:: Records for this exercise ::
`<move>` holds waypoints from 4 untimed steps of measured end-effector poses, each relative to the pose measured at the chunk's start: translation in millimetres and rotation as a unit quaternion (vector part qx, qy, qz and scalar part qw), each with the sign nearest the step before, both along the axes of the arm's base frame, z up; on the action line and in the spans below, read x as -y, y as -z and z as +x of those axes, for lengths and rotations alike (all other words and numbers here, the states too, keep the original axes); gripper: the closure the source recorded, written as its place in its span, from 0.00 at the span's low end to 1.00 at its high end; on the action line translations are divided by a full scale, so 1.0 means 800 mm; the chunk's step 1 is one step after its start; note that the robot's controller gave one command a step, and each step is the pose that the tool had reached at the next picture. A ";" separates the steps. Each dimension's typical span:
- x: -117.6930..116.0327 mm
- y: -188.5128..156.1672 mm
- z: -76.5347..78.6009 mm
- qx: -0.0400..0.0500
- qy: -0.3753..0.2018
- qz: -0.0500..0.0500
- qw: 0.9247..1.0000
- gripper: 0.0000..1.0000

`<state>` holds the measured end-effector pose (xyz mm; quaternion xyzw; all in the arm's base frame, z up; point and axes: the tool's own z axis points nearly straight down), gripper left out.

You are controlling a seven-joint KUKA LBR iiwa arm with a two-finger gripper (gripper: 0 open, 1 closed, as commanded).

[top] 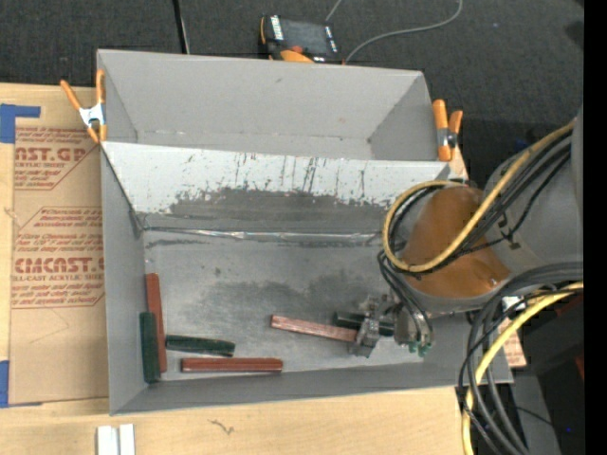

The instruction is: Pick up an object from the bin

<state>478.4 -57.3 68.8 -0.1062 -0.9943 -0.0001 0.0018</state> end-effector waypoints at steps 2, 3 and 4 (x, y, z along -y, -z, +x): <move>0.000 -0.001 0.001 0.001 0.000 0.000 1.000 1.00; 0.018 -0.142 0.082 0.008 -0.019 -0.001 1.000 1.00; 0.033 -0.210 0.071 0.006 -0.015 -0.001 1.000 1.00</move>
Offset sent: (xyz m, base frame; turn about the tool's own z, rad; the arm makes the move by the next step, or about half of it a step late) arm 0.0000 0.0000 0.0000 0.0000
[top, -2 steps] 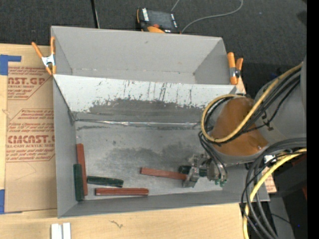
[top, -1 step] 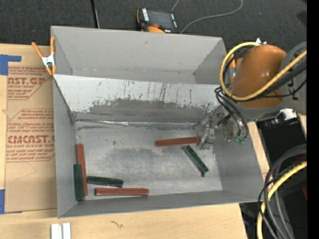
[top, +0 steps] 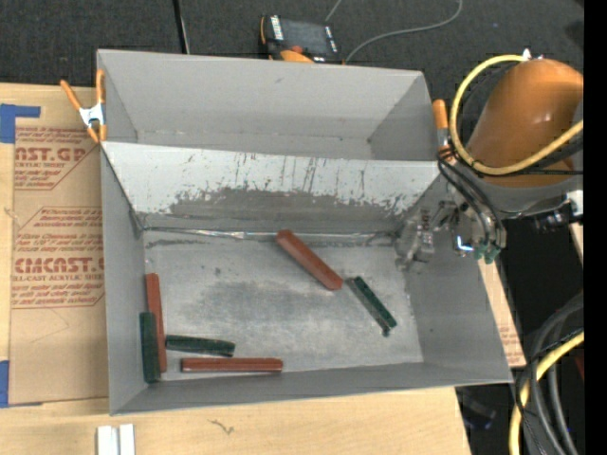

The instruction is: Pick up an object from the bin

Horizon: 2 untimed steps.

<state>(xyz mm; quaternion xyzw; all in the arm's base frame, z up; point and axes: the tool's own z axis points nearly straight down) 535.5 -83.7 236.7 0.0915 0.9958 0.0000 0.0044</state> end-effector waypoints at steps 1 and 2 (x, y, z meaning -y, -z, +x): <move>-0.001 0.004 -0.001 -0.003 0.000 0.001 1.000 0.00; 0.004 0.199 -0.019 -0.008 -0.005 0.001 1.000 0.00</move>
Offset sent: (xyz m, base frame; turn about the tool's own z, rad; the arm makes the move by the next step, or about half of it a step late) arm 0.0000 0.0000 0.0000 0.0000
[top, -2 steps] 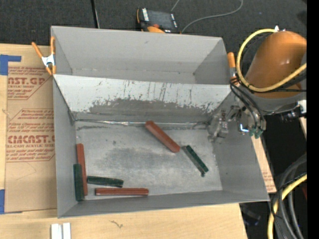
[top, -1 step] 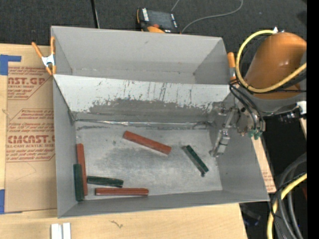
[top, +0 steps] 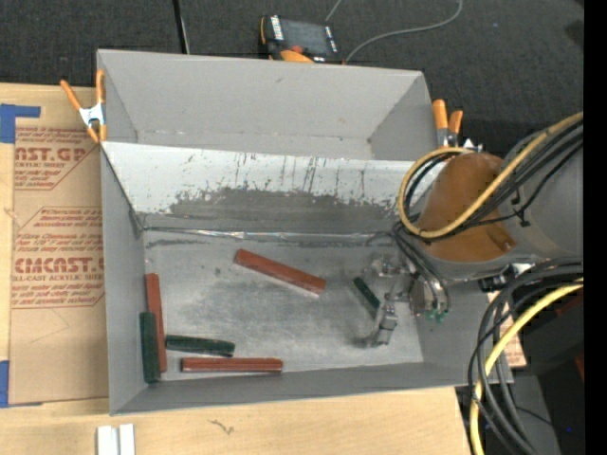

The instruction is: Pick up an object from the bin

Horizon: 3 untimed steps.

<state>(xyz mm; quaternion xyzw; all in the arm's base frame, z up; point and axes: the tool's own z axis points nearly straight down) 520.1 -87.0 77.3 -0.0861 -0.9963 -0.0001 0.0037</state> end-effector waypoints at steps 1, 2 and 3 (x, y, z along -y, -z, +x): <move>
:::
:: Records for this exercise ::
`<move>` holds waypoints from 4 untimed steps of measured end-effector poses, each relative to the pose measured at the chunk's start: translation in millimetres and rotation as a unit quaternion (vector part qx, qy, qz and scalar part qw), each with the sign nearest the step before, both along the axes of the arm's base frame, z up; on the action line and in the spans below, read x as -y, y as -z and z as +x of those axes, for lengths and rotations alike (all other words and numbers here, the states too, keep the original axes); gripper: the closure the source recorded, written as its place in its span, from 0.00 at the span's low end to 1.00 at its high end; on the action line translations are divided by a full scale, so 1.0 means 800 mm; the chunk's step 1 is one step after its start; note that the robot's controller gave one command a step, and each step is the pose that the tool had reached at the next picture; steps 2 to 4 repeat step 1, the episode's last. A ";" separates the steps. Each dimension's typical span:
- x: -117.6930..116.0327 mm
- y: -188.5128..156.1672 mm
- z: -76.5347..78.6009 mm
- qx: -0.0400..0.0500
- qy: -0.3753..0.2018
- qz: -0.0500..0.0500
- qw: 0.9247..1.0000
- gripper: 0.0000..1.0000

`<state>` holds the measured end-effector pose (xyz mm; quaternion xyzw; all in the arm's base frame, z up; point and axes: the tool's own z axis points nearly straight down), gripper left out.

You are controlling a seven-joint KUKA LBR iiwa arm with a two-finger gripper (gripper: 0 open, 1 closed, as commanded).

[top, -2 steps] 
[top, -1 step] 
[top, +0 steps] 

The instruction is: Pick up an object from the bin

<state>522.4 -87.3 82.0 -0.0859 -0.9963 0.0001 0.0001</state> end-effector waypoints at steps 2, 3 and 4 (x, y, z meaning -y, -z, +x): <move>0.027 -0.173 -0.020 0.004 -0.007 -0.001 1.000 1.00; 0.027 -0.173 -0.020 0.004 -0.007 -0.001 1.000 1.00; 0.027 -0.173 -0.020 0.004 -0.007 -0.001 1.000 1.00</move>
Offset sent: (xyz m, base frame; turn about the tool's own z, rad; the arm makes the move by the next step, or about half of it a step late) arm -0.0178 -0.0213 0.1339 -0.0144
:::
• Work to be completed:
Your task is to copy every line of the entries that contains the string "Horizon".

• Result for this exercise:
Horizon: 2 untimed steps.
Horizon: 3 untimed steps.

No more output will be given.